In this perspective article I aim to define
“Here, I define” would save a lot of breath.
facets of affect
Quite poetical. The facets of affect / like the birth of mirth / are bangers of anger / that cover the earth.
experienced through the lens of olfaction
OMFG is every academic required to use the “through the lens of” trope? Basta!
Clearly, vurping is the normal response to Herz’s lead-off paragraph. What about the rest of the paper? Well, the overblown rhetoric persists. The argument, as far as I could determine between bouts of suppressing my gag reflex, is that smell processing areas in the human brain are closely linked to emotional processing areas; that odor perceptions run the gamut from vague to highly specific—just like emotions!; that odors lead to approach/avoid behaviors—just like emotions! “In sum, the sense of smell and emotional experience are fundamentally interconnected, bi-directional, and functionally equivalent,” says Herz, citing two publications by, uh, Herz.
In the section on mood, Herz goes on a long rant about aromatherapy. There are no effects of aromatherapy oils as such, you see, only effects of verbal cues. Bam! Another giant straw man struck down. But she’s only getting warmed up.

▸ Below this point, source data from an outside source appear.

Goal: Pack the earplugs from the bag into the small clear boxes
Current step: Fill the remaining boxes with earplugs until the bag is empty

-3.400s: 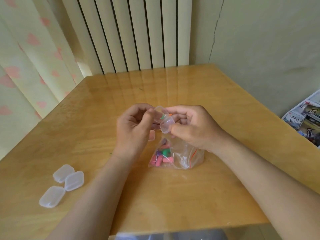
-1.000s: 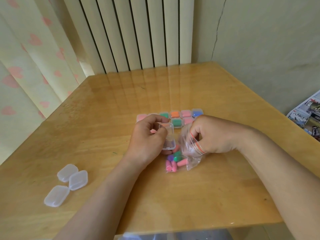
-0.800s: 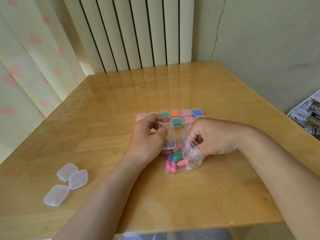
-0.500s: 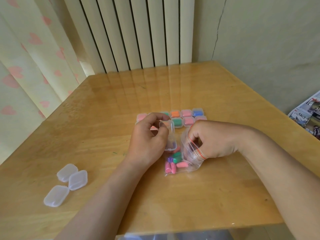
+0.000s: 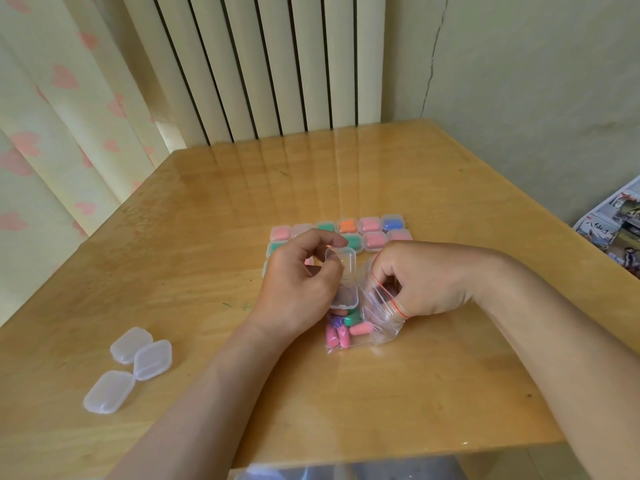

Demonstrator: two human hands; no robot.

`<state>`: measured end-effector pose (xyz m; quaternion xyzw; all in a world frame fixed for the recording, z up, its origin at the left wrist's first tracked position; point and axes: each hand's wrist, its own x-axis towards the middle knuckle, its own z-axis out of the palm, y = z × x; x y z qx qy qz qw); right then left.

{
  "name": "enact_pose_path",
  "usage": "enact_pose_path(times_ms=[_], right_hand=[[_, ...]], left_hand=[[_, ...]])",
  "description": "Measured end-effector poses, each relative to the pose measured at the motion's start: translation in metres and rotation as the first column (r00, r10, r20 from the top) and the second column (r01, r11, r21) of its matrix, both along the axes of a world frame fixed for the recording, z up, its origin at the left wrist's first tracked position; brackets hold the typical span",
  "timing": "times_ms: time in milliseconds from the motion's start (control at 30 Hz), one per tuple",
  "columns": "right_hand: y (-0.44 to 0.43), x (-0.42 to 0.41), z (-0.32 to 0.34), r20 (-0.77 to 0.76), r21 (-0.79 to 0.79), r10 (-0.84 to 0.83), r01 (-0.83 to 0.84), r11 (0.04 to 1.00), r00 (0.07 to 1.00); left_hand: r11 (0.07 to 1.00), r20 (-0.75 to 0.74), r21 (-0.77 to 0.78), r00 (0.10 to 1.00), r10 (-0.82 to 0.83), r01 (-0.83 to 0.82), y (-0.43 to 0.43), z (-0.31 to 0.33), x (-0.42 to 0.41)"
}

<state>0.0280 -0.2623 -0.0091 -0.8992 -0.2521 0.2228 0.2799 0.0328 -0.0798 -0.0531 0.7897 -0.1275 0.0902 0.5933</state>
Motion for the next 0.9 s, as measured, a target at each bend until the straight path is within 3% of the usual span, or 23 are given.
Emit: enact_pose_path(times_ms=[300,433,533,700,900], right_hand=[[0.002,0.001,-0.003,0.022,0.001,-0.015,0.015,1.000,1.000],[0.002,-0.001,-0.001,0.002,0.050,-0.045,0.045,0.998,0.999],[0.002,0.000,-0.003,0.013,0.069,-0.061,0.060,0.996,0.998],[-0.001,0.002,-0.004,0.031,0.086,-0.071,0.068,0.994,0.997],[-0.011,0.004,0.005,0.016,0.223,-0.089,0.083,0.971,0.996]], left_hand=[[1.000,0.008,0.004,1.000,-0.003,0.003,-0.001,0.001,-0.002],[0.992,0.096,-0.104,0.992,0.076,-0.066,0.000,0.006,-0.003],[0.984,0.068,-0.176,0.997,0.040,-0.028,-0.001,0.010,-0.004],[0.995,0.052,-0.095,0.998,-0.025,0.030,-0.005,0.007,-0.006],[0.997,0.030,-0.081,0.999,-0.014,0.016,-0.004,0.004,-0.004]])
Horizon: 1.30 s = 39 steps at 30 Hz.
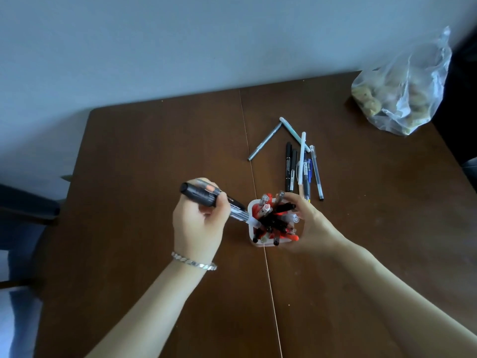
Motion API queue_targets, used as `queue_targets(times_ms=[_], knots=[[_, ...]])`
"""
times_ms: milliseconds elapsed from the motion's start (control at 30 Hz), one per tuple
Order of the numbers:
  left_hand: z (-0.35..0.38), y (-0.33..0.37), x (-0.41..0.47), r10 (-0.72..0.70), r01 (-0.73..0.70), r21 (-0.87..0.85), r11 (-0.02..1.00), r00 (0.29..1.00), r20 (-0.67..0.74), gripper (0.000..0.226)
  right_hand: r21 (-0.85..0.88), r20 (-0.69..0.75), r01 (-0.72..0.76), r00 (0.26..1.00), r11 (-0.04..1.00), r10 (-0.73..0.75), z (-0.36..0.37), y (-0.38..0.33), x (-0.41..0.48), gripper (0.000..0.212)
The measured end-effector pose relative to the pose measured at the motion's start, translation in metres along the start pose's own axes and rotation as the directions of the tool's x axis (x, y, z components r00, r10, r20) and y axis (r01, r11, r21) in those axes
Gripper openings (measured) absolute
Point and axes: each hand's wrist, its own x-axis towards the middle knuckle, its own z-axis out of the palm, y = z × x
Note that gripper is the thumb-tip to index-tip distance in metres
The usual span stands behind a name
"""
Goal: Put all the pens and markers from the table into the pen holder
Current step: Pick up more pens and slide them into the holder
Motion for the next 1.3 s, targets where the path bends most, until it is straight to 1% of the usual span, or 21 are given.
queue_targets(times_ms=[100,167,233,333,500,533,600,667,700,767,800,833,933,1033,1067,1100,1167,1200,1233,1267,1300], knots=[[0.016,0.0,-0.006,0.013,-0.012,0.013,1.0,1.0,-0.016,0.031,0.008,0.0,-0.026,1.0,1.0,0.026,0.0,0.001,0.001,0.092],[0.024,0.001,-0.003,0.035,-0.035,0.012,0.999,0.999,-0.009,0.027,-0.001,-0.006,-0.028,1.0,1.0,0.028,0.001,0.003,0.001,0.093],[0.031,0.003,-0.005,0.074,-0.075,0.015,0.997,0.995,0.063,0.019,-0.006,-0.012,-0.022,1.0,1.0,0.022,0.001,0.004,0.002,0.094],[0.041,0.001,-0.019,0.075,-0.089,0.07,0.994,0.98,0.185,0.012,-0.008,-0.02,-0.019,1.0,1.0,0.019,0.001,0.003,0.003,0.094],[0.044,-0.022,-0.036,0.028,-0.106,0.21,0.972,0.939,0.343,0.016,0.009,-0.04,-0.014,0.999,1.0,0.014,0.004,0.002,0.001,0.093],[0.045,-0.021,-0.037,0.02,-0.101,0.215,0.971,0.935,0.353,0.02,0.012,-0.043,-0.012,0.999,1.0,0.012,0.005,0.002,0.001,0.092],[0.043,-0.017,-0.039,0.053,-0.125,0.202,0.971,0.943,0.33,0.038,0.01,-0.047,-0.006,0.999,1.0,0.006,0.006,0.002,0.001,0.093],[0.039,-0.016,-0.039,0.178,-0.246,0.207,0.947,0.937,0.299,0.046,0.006,-0.046,-0.016,0.999,1.0,0.016,0.005,0.001,0.001,0.094],[0.037,-0.018,-0.04,0.262,-0.341,0.228,0.912,0.912,0.317,0.046,0.01,-0.047,-0.022,0.999,1.0,0.022,0.005,0.001,0.0,0.093],[0.033,-0.028,-0.044,0.385,-0.53,0.283,0.799,0.813,0.437,0.042,0.011,-0.045,-0.017,0.999,1.0,0.017,0.003,-0.003,-0.001,0.091],[0.032,-0.033,-0.047,0.393,-0.581,0.302,0.755,0.771,0.5,0.039,0.01,-0.041,-0.01,0.999,1.0,0.01,0.003,-0.004,-0.001,0.09],[0.031,-0.038,-0.051,0.372,-0.596,0.319,0.737,0.752,0.544,0.038,0.009,-0.036,-0.01,0.999,1.0,0.01,0.003,-0.004,-0.001,0.09],[0.033,-0.038,-0.056,0.277,-0.557,0.365,0.746,0.757,0.591,0.043,-0.008,-0.033,-0.029,0.999,1.0,0.028,0.003,-0.007,-0.002,0.091],[0.035,-0.03,-0.046,0.253,-0.525,0.299,0.797,0.739,0.625,0.05,0.009,-0.031,-0.043,0.999,0.999,0.044,0.002,-0.009,-0.004,0.095],[0.035,-0.027,-0.041,0.227,-0.477,0.253,0.842,0.738,0.635,0.061,-0.011,-0.004,-0.076,0.997,0.997,0.076,-0.001,-0.011,-0.004,0.099],[0.033,-0.025,-0.035,0.17,-0.398,0.218,0.891,0.738,0.653,0.078,-0.067,0.043,-0.102,0.994,0.992,0.105,-0.004,-0.012,-0.005,0.105],[0.033,-0.024,-0.025,-0.013,-0.205,0.231,0.951,0.72,0.694,0.113,-0.245,0.115,-0.13,0.98,0.961,0.162,-0.014,-0.01,-0.004,0.108],[0.032,-0.026,-0.019,-0.089,-0.14,0.259,0.956,0.7,0.708,0.122,-0.293,0.087,-0.144,0.98,0.945,0.176,-0.02,-0.006,-0.002,0.103],[0.033,-0.029,-0.014,-0.143,-0.104,0.288,0.952,0.681,0.718,0.125,-0.304,0.007,-0.166,0.984,0.938,0.176,-0.027,0.0,0.001,0.092],[0.034,-0.031,-0.01,-0.173,-0.095,0.31,0.946,0.661,0.731,0.125,-0.287,-0.11,-0.216,0.975,0.933,0.192,-0.033,0.006,0.004,0.076],[0.035,-0.031,-0.007,-0.183,-0.107,0.325,0.94,0.644,0.742,0.122,-0.245,-0.243,-0.289,0.942,0.925,0.23,-0.039,0.012,0.009,0.059]])
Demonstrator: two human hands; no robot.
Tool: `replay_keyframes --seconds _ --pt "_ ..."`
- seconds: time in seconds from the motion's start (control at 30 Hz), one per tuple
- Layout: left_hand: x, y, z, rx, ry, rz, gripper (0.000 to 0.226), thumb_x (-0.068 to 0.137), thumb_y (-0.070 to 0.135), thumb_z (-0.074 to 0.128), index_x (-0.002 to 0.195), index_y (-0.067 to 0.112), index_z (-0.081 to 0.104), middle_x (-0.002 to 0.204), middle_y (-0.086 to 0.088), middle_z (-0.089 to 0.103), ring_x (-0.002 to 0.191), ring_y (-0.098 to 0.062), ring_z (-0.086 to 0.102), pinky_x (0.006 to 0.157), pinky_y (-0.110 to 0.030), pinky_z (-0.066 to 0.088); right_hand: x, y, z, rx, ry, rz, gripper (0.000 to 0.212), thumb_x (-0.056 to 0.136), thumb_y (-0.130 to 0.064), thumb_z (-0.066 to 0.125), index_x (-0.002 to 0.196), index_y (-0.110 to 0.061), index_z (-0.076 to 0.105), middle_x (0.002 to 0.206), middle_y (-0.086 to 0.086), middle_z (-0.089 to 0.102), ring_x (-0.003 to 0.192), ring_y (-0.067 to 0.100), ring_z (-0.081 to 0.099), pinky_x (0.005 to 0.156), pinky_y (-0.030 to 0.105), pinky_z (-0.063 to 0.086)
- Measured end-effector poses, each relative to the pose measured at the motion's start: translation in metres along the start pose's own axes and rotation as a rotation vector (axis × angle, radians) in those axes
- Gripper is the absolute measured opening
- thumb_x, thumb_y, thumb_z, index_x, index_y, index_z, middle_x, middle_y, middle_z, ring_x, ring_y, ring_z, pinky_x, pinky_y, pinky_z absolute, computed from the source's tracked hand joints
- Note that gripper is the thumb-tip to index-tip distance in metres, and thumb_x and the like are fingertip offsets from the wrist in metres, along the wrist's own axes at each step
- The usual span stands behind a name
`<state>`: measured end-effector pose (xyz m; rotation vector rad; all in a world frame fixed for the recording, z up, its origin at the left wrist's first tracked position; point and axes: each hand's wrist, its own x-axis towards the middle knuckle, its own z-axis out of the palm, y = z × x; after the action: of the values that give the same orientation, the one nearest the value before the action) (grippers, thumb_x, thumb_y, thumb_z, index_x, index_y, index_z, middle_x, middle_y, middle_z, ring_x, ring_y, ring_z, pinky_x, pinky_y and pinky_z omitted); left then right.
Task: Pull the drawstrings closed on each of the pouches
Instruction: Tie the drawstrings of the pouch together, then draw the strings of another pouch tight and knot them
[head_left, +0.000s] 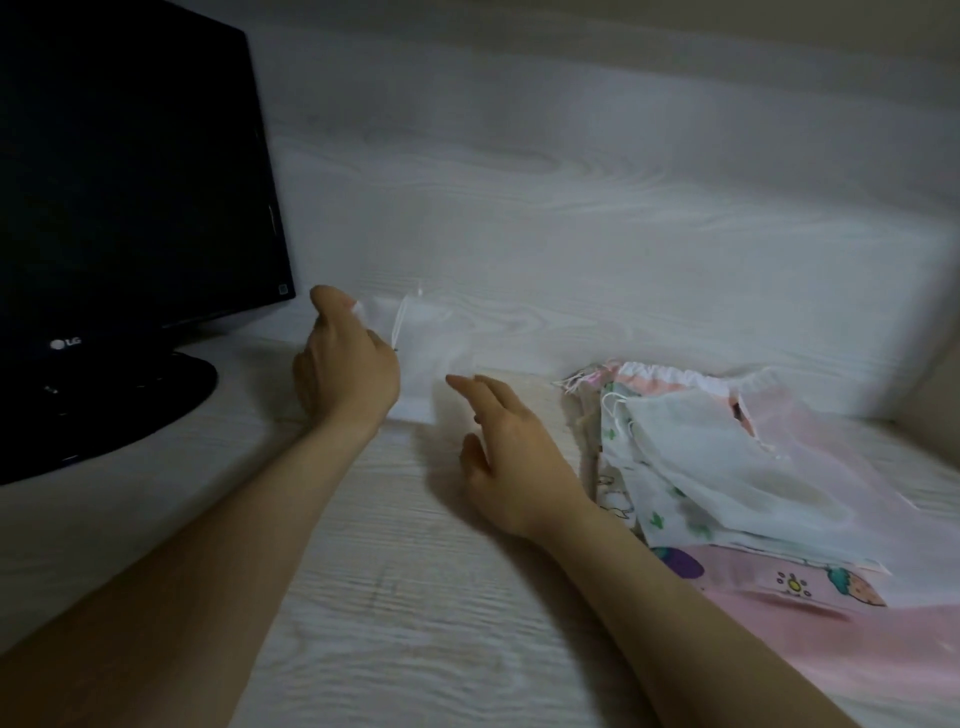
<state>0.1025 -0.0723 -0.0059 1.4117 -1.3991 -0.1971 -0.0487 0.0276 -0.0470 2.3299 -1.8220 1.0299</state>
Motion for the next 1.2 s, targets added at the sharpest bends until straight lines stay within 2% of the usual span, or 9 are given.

Herz takes the strong position that one’s emotional response to a particular smell is entirely the result of learned associations, a claim that would make B.F. Skinner blush. Where is the evidence? Are there thousands of people who hate rose oil because of childhood trauma? Where are the people who love the smell of shit because they stepped in some while visiting Disneyland? How does she account for consistent emotional responses across people to a smell they have never experienced before? [Forget it, she’s rolling.—Ed.]
To read the whole paper is liking eating an entire bag of potato chips at one sitting. You feel greasy, queasy, and somewhat ashamed of yourself for having done it.
“You’re talking a lot, but you’re not saying anything
When I have nothing to say, my lips are sealed”
Talking Heads, Psychokiller
Rachel S. Herz, Smell is emotion. Brain Sciences 16:59, 2026.
Adam D. Haynes-Lamotte, PhD, is a clinical psychologist with a practice near Seattle. He has published papers on specific topics of interest to psychotherapists, but the paper Herz cites is what the trade magazines used to call a “think piece.”